Acórdão do Tribunal da Relação de
Évora
Processo:
522/13.3TBBRR-C.E1
Relator: CANELAS BRÁS
Descritores: PROVA PERICIAL
SEGUNDA PERÍCIA
Data do Acordão: 06/30/2016
Votação: UNANIMIDADE
Texto Integral: S
Decisão: REVOGADA
Sumário: Existindo nos autos um relatório pericial do Laboratório de Polícia Científica da Polícia Judiciária onde se conclui como sendo muito provável que as assinaturas sejam da autoria da executada e sendo do conhecimento do Tribunal que outro relatório da mesma entidade (embora sobre outros documentos mas de teor igual) conclui como muitíssimo provável que as assinaturas aí em apreciação não sejam da autoria da executada, não pode ser recusada uma segunda perícia com fundamento na sua inutilidade.

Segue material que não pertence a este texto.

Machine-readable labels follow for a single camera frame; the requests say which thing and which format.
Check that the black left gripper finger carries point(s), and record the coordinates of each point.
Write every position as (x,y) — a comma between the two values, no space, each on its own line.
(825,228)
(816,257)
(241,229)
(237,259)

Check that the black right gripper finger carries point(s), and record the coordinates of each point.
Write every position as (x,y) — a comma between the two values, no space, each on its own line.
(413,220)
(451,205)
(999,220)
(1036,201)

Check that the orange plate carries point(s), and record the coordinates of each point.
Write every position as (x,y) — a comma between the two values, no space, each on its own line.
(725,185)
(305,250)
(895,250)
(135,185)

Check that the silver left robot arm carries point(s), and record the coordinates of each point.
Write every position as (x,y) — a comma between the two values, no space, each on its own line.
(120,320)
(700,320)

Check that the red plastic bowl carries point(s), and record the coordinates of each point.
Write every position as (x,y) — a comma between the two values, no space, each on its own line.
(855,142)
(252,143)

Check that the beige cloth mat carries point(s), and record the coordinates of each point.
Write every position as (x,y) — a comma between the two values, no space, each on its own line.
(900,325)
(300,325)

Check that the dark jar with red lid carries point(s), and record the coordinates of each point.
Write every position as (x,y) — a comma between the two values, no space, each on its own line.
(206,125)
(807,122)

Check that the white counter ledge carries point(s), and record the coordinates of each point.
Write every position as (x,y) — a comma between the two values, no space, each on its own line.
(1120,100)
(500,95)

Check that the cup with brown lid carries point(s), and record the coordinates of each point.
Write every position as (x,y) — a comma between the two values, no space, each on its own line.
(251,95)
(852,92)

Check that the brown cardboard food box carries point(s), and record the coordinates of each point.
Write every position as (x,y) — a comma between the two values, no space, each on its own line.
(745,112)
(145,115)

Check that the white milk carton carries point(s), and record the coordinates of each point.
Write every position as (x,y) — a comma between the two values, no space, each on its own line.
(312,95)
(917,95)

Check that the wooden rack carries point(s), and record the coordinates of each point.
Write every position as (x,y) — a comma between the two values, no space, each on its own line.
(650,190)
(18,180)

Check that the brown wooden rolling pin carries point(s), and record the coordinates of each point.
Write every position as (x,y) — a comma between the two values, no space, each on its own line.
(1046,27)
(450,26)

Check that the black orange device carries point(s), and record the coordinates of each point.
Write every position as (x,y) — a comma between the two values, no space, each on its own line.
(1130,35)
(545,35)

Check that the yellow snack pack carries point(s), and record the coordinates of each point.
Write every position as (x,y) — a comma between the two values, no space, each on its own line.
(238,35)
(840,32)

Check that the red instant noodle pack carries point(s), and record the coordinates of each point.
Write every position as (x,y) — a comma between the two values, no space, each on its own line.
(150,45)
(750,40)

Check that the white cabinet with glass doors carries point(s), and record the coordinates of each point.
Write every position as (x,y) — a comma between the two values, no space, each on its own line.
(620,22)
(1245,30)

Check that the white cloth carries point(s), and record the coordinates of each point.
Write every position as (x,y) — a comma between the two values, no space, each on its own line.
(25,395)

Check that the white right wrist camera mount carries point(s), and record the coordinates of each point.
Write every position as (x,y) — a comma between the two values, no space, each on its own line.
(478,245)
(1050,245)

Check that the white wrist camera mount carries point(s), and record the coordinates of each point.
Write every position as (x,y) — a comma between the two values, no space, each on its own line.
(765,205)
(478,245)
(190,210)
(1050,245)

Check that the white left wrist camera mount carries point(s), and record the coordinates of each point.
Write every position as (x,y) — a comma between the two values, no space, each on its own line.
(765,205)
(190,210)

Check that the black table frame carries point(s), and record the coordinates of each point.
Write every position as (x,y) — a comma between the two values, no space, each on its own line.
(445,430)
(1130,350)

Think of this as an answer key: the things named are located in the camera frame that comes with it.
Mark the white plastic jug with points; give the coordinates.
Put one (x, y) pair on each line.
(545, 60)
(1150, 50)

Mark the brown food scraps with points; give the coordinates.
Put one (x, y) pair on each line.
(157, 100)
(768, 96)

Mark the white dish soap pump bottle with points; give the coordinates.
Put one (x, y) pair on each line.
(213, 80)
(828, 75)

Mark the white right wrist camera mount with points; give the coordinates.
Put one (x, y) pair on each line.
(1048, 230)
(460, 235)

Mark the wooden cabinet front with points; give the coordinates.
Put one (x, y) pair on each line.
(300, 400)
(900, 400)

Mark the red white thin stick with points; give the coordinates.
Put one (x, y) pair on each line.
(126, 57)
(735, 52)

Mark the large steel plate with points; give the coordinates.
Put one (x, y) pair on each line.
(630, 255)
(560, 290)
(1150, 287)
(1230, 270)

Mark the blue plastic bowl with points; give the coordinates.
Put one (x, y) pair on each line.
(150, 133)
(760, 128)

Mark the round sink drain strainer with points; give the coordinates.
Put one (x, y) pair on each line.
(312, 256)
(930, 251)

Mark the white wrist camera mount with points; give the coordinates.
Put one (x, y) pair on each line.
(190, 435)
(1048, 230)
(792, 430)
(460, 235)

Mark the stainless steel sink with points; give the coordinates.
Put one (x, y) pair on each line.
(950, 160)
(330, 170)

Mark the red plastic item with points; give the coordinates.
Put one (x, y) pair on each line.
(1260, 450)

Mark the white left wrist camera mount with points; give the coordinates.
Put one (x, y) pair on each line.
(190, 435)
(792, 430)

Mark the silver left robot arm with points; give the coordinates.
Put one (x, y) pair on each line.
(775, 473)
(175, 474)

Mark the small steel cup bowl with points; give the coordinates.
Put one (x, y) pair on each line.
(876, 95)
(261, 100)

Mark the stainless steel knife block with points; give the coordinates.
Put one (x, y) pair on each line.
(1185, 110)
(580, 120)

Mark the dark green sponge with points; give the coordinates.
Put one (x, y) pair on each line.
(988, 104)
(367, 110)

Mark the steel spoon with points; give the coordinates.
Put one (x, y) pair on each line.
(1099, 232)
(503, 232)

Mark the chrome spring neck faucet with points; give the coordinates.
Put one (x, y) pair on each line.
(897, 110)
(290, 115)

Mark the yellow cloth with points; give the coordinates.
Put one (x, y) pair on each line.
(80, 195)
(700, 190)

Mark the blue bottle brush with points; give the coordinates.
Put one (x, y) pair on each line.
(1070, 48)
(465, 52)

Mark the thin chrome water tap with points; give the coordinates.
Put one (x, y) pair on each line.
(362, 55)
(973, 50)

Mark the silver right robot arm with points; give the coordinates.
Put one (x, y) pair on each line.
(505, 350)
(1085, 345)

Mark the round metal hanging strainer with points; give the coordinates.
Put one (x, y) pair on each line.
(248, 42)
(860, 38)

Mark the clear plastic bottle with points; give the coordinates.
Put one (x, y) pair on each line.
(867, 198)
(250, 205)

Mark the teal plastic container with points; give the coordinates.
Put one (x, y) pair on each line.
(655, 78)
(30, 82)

Decisão Texto Integral: Acordam os juízes nesta Relação:

A Autora/apelante AA interpor recurso do douto despacho que foi proferido a 26 de Outubro de 2015 (ora a fls. 67 dos autos), e que lhe indeferiu o pedido de realização da 2ª perícia sobre a assinatura aposta nos documentos dados à execução, nos presentes autos de embargos de executado, que instaurou no Tribunal Judicial contra a Ré/apelada “BB”, – execução que corre por um valor de € 6.138,54 (seis mil, cento e trinta e oito euros e cinquenta e quatro cêntimos) e juros (com o fundamento que é aduzido no douto despacho recorrido de que “a embargante poderá fazer prova de que a perícia se fundou em 2 documentos alegadamente forjados por outrem; todavia a perícia fundou a sua conclusão na análise de 4 documentos; não parece tratar-se, pois, de uma situação que se resolva com a realização de uma segunda perícia, por eventual inexactidão dos resultados da primeira”, assim se considerando inútil o seu deferimento) –, intentando a sua revogação e alegando, para tanto e em síntese, que indeferida a “realização de segunda perícia à assinatura da requerente no contrato que constitui a causa de pedir por a mesma ser inútil para o objectivo pretendido da parte da recorrente”, “esta não compreende a fundamentação do referido douto despacho”, porquanto “se uma segunda perícia trouxer aos autos um resultado diverso da efectuada, a força probatória do documento ficará diminuída, ou mesmo infirmada, se o resultado apontar para a não probabilidade de a assinatura nele aposta ser do punho da recorrente” – pelo que assim se justifica, plenamente, a sua realização, tanto mais que a Apelante “não dispõe de qualquer outra prova que não as suas declarações de parte e a existência de uma declaração de IRS forjada” (as quais bem “poderão ser insuficientes para contrariar a força probatória do documento, validado pela primeira perícia”). Pelo que se deverá dar provimento ao recurso, revogar-se o douto despacho impugnado e deferir-se a realização da 2ª perícia.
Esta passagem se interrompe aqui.